KR100220089B1 - Gene for adenylate kinase 2a isolated from human fetal liver cells, nucleic acid sequence and expression vector thereof - Google Patents

Abstract

The present invention provides an adenylate kinase gene, including its base sequence and the present gene, in Escherichia coli, which plays an important role in the energy metabolism process and induces non- globular hemolytic anemia due to a genetic defect thereof. An expression vector that can be mass produced.

Description

Adenylate kinase 2A gene isolated from human fetal hepatocytes, its nucleotide sequence and expression vector thereof

Figure 1 shows the cDNA containing the human adenylate kinase 2A (AK2A) gene, the full base sequence of clone HAK2A and the amino acid sequence of the enzymatic protein expected from this base sequence.

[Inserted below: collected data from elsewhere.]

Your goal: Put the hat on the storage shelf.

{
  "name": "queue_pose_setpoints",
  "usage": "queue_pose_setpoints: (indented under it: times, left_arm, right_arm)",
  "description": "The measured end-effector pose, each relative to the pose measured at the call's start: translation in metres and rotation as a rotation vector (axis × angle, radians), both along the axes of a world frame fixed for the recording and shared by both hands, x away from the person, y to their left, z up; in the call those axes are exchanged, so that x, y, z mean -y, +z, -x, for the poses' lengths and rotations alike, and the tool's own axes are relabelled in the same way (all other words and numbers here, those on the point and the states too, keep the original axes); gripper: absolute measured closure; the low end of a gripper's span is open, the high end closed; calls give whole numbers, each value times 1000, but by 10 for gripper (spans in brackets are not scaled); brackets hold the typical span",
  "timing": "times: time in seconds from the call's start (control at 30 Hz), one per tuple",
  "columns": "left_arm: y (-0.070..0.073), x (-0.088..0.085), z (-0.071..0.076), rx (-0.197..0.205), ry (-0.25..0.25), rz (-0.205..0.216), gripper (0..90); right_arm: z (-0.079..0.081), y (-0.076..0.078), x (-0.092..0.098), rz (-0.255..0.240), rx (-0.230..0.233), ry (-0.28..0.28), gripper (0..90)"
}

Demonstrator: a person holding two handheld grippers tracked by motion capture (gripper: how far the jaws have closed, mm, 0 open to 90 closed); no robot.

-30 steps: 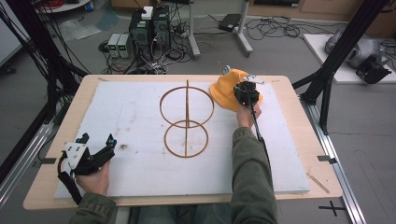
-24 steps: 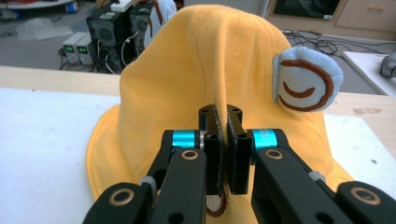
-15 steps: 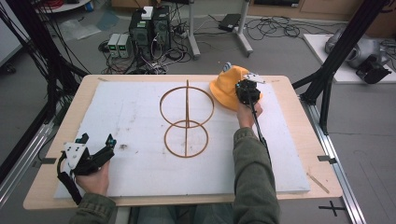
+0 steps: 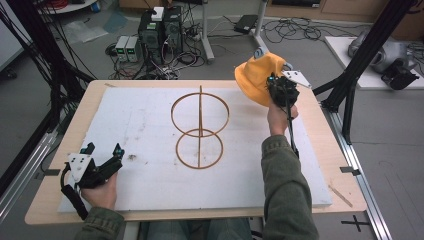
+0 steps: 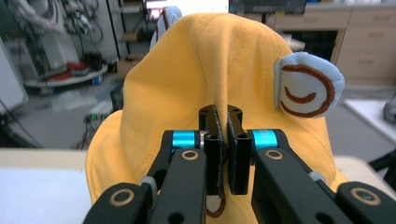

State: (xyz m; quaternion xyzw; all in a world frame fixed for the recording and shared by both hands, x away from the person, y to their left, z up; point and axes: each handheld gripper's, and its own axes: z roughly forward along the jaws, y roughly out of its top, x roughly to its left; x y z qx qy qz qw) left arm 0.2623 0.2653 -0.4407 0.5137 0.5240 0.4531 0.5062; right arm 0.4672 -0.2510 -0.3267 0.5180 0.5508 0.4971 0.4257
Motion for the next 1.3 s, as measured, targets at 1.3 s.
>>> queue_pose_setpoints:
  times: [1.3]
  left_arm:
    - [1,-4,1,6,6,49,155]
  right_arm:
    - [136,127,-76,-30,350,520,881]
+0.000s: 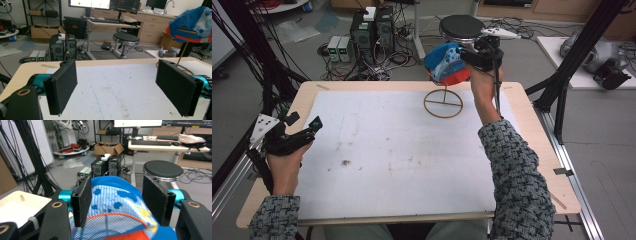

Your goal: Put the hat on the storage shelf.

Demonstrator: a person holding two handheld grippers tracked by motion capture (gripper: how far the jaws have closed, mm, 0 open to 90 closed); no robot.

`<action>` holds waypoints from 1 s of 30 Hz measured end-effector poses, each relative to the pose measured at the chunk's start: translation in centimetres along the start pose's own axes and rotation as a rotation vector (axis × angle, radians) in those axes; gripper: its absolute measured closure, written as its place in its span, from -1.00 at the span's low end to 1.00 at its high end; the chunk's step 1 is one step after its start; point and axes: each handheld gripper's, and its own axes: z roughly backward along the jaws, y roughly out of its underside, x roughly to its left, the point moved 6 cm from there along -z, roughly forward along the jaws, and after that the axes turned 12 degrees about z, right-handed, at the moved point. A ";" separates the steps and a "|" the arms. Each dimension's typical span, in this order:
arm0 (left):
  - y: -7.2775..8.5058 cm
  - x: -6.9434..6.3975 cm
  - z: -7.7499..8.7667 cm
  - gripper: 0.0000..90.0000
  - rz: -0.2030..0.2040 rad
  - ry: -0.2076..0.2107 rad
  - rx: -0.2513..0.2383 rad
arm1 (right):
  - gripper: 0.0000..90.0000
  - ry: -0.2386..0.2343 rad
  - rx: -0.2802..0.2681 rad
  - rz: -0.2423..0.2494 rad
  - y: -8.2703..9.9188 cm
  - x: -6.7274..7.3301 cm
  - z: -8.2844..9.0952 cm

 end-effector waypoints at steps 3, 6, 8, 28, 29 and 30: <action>-0.1 0.0 0.0 -0.61 0.000 0.001 -0.003 | -0.11 0.034 -0.015 0.014 0.3 -0.9 1.1; -0.1 0.0 0.0 -0.61 -0.001 0.001 -0.002 | -0.18 0.049 -0.011 -0.008 1.0 -2.0 2.2; -0.1 0.0 0.0 -0.61 0.000 0.000 -0.002 | -0.22 0.044 0.006 -0.032 1.4 -2.8 2.9; 0.0 0.1 0.0 -0.61 0.001 -0.007 0.000 | -0.62 0.108 -0.097 -0.060 8.4 -5.0 10.1; 0.1 0.1 0.0 -0.61 0.000 -0.009 0.001 | -0.63 0.103 -0.106 -0.057 8.7 -4.8 10.4; 0.1 0.1 0.0 -0.61 0.001 -0.011 0.002 | -0.64 0.096 -0.117 -0.050 9.0 -4.5 10.7</action>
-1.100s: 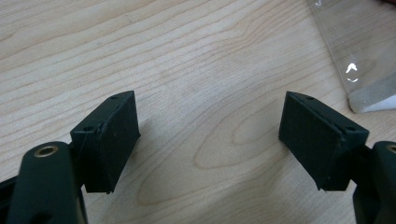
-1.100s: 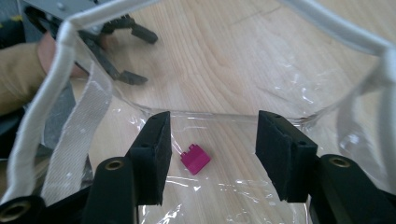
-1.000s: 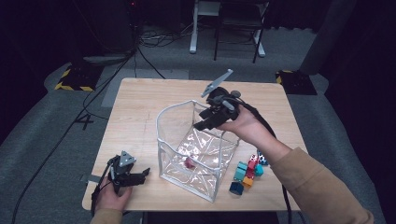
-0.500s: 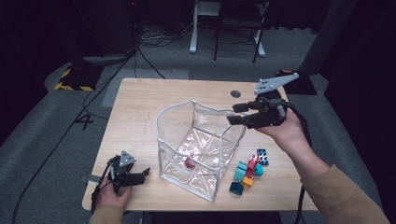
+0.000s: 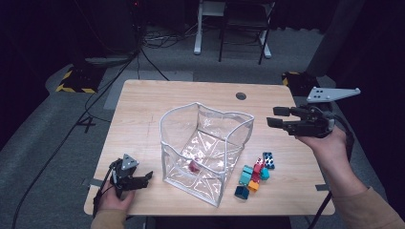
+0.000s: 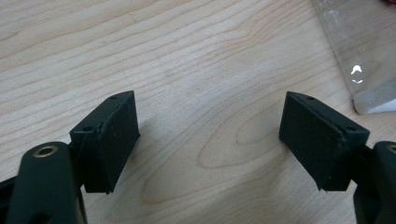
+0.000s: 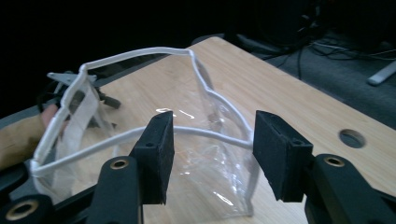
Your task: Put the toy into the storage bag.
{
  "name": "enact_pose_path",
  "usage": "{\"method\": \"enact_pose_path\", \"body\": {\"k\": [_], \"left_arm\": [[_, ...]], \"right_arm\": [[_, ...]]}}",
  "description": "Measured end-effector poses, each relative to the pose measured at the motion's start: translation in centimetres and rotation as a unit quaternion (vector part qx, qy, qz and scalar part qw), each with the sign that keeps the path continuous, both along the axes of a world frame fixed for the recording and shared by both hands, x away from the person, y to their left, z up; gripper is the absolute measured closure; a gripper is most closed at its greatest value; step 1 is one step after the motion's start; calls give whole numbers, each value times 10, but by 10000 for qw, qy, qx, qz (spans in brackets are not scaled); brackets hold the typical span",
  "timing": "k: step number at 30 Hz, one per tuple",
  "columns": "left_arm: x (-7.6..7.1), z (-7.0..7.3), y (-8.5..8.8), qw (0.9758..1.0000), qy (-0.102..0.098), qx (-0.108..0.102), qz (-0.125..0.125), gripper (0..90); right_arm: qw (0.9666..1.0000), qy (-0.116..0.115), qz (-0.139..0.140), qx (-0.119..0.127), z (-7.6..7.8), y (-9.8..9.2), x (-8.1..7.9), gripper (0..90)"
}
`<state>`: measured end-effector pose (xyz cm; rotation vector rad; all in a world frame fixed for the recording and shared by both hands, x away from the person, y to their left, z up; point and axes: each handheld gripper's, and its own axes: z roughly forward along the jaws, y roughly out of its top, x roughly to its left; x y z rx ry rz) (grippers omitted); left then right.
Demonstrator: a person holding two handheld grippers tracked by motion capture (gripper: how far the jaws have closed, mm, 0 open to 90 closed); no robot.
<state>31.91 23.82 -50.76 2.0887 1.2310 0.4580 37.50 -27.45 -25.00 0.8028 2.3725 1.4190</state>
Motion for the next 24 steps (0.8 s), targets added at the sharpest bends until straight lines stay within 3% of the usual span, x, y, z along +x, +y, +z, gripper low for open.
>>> {"method": "enact_pose_path", "body": {"k": [2,12,17,24], "left_arm": [[0,0,1,10000,7,4,-29,204],[1,0,3,10000,-6,-2,-51,204],[1,0,3,10000,-5,-7,-26,204],[1,0,3,10000,1,-7,1,204]], "right_arm": [[9998,-105,-154,-59,-7,-10,-2,478],[9979,-37,-628,-126,-28,-37,5,473],[9968,-29,-785,-152,-40,-44,9,471],[9946,107,-933,-446,-69,-43,16,474]]}}
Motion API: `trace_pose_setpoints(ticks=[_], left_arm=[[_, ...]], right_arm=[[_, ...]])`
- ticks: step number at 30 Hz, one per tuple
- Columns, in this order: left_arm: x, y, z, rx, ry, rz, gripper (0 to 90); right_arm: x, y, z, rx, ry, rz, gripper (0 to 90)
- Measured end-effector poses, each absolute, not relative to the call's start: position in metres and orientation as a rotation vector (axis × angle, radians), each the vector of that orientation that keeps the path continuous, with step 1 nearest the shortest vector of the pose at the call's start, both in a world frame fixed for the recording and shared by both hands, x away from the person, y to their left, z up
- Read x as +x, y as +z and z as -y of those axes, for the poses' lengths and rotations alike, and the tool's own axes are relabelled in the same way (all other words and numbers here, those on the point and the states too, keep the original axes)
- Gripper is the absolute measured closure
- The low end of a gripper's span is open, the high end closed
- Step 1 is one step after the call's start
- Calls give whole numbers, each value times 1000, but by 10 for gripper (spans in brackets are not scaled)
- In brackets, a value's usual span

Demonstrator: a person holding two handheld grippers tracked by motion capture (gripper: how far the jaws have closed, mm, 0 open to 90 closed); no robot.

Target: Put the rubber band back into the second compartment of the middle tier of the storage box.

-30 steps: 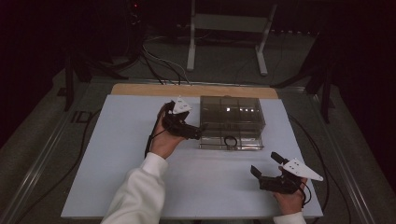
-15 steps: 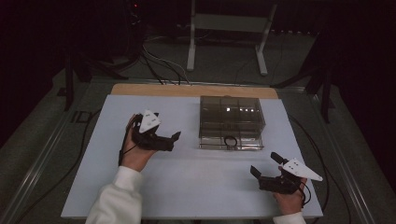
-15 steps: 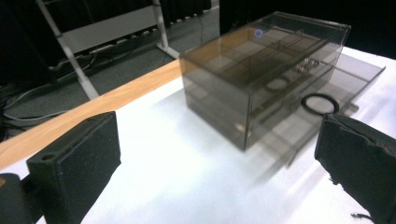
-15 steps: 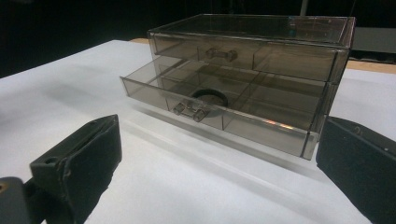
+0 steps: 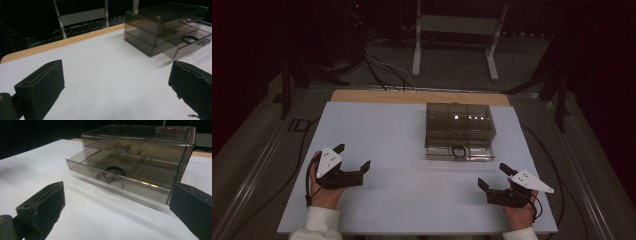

Figure 2 shows the comparison between the amino acid sequence of the enzyme protein expected in bovine AK2A gene (BOVAK2A) and the rat AK2A gene (RATAK2) and the amino acid sequence expected in human AK2A (HAK2A) gene.

FIG. 3 analyzes Northern blot expression of adenylate kinase in human fetal liver tissue.

Figure 4 shows the production of an expression vector capable of producing adenylate kinase by expressing human AK2A gene in E. coli.

5 shows that the human AK2A gene product expressed in E. coli has the activity of adenylate kinase.

[Use of invention]

The present invention relates to a vector that expresses human adenylate kinase gene and its nucleotide sequence and the present enzyme in E. coli.

More specifically, the present invention includes adenylate kinase genes, their base sequences and the present genes of human adenylate kinase genes, which play an important role in energy metabolic processes and induce their non-glomerular hemolytic anemia and the like by their genetic binding. It relates to an expression vector capable of producing late kinase in Escherichia coli.

[Background of invention]

Adenylate kinase (AK) catalyzes and balances the reversible transfer reactions of phosphate groups occurring between ATP, ADP and AMP, which are energy sources present in cells, and therefore has the effect of regulating the enhancement of adenine nucleotides in cells. It is an enzyme. Therefore, this AK enzyme is very important for the phosphorylation reactions related to intracellular signal transduction processes and is closely related to apoptosis, which is a phenomenon in which cells die due to energy metabolism in the human body, and carcinogenic action due to abnormal development of cells. (Hamada, et al., Adenylate kinase in "A Study of Enzymes Vol II" Florida CRC Press. 403-444. 1991)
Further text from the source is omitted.